Talent analytics

How the LinkedIn Recruiting Team is Using Data

For those of you who don’t know me, my name is Brendan Browne and the above photo depicts how I used to feel after intake meetings. You know the drill: you get a laundry list of skills, expertise, and experience required for a job, and run back to your desk to discover that exactly zero people are qualified.

That’s why my team set out early last year to master data-driven recruiting. Today, I shared the results, lessons learned, and best practices from our year-long pilot with hundreds of sourcers and recruiters at SourceCon (big thanks to Jeremy Roberts and the folks at ERE Media for giving me such a great opportunity).

If you’re interested in reviewing all our lessons learned and best practices, check out the new Data Driven Recruiting ebook we just published. If you prefer cliff notes, here is a brief overview of how our new recruiting methodology works:

1. Show the hiring manager the size of the addressable talent pool

Here is an example of a search we ran for a Data Center Operations Manager:

using data to set expectations

Not surprisingly, only 7 people met the search criteria. The hiring manager needed to know that, so we started running the searches with hiring managers in real-time. Then we showed them how removing one or two of the “must haves” expanded the talent pool:

high expectations lead to few results

2. Find the hidden gems

If every company recruits from the same talent pool, some companies will win; most wont. That’s why it’s critical that recruiters identify hidden pools of talent. We used LinkedIn talent pool data to see where engineers lived (you can access talent pool data by contacting your LinkedIn account manager or check out these publicly-available reports):

talent pools addressable market

Then we pinpointed the “hidden gems” – cities that had sizeable pools of engineers that were in low demand.

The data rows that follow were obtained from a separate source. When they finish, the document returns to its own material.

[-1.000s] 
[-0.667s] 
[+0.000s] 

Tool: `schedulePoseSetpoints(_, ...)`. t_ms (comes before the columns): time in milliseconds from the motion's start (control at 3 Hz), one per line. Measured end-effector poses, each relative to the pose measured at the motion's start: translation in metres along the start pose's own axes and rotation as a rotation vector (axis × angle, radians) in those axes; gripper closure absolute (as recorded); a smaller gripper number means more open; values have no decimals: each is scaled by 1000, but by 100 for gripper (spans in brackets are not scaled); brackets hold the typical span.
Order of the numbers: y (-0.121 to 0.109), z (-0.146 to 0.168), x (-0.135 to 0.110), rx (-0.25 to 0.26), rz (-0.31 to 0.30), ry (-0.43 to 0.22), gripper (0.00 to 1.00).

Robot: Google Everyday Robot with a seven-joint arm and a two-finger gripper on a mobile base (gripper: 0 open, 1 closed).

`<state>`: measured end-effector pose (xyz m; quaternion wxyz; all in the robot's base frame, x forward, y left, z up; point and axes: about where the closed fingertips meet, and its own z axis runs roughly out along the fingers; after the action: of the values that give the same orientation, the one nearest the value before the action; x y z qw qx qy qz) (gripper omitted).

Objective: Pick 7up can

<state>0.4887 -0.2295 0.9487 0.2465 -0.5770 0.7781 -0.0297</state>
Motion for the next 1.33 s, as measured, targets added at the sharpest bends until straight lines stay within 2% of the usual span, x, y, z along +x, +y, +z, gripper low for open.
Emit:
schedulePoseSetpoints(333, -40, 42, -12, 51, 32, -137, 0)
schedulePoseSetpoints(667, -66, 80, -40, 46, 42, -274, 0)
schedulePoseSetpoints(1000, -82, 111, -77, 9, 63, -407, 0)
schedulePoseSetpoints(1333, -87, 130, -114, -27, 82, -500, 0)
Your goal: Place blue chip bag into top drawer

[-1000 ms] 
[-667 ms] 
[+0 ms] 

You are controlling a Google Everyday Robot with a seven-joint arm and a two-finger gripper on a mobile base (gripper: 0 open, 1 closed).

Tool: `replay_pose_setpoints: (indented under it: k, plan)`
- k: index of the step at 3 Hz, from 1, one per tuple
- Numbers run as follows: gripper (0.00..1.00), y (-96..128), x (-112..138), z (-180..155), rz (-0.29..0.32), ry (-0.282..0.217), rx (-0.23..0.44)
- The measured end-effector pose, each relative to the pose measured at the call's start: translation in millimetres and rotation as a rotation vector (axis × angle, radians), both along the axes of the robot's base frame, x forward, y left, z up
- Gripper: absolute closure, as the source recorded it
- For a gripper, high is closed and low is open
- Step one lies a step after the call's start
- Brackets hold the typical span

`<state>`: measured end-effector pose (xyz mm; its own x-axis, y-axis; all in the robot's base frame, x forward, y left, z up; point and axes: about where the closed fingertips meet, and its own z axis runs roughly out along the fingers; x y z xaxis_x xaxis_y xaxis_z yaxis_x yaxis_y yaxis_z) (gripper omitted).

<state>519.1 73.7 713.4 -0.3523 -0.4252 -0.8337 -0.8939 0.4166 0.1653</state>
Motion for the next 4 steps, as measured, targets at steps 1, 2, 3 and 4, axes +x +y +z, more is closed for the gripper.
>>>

hidden gems vs big markets

This was a crucial step because it made us realize that New York City had 33% more supply and less demand for engineers than Seattle:

talent pool supply demand

3. Find the seniority and skills breakdown of talent by location

Once we’d identified where the hidden gems were, we drilled down on the different engineer skill sets in NYC and Seattle by seniority levels:

seniority-breakdown

4. Figure out how connected your employees are to the prospects you're eyeing

Before we started reaching out to prospects in NYC and Seattle, we wanted to check which market would be more receptive to messages from our company. One of the easiest ways to predict that was seeing what percentage of engineers in that market are connected to our employees. Network connections like that make it 21% more likely that prospects would know about the company and 10% more likely that they will consider a job with us. Absolutely worth the extra effort.

In fact, looking at the network connectedness data made us shift our plan – engineers in Seattle were much better connected to our employees and hence more likely to be receptive to our messages.

employee connectedness

This recruiting method blew away our other recruiting channels -- referrals, campus recruiting, general applicants, etc. Our InMail response rates more than tripled, we reached our highest conversion rates for applicant-to-onsite and applicant-to-offer, and we had our most successful engineering recruiting quarter ever. And the icing on the cake: since our outreach was so targeted, our engineering team spent less time interviewing and more time building new products.

And I pretty much look like this every day:

brenadan-browne-data-linkedin
How does your team use data to make better decisions?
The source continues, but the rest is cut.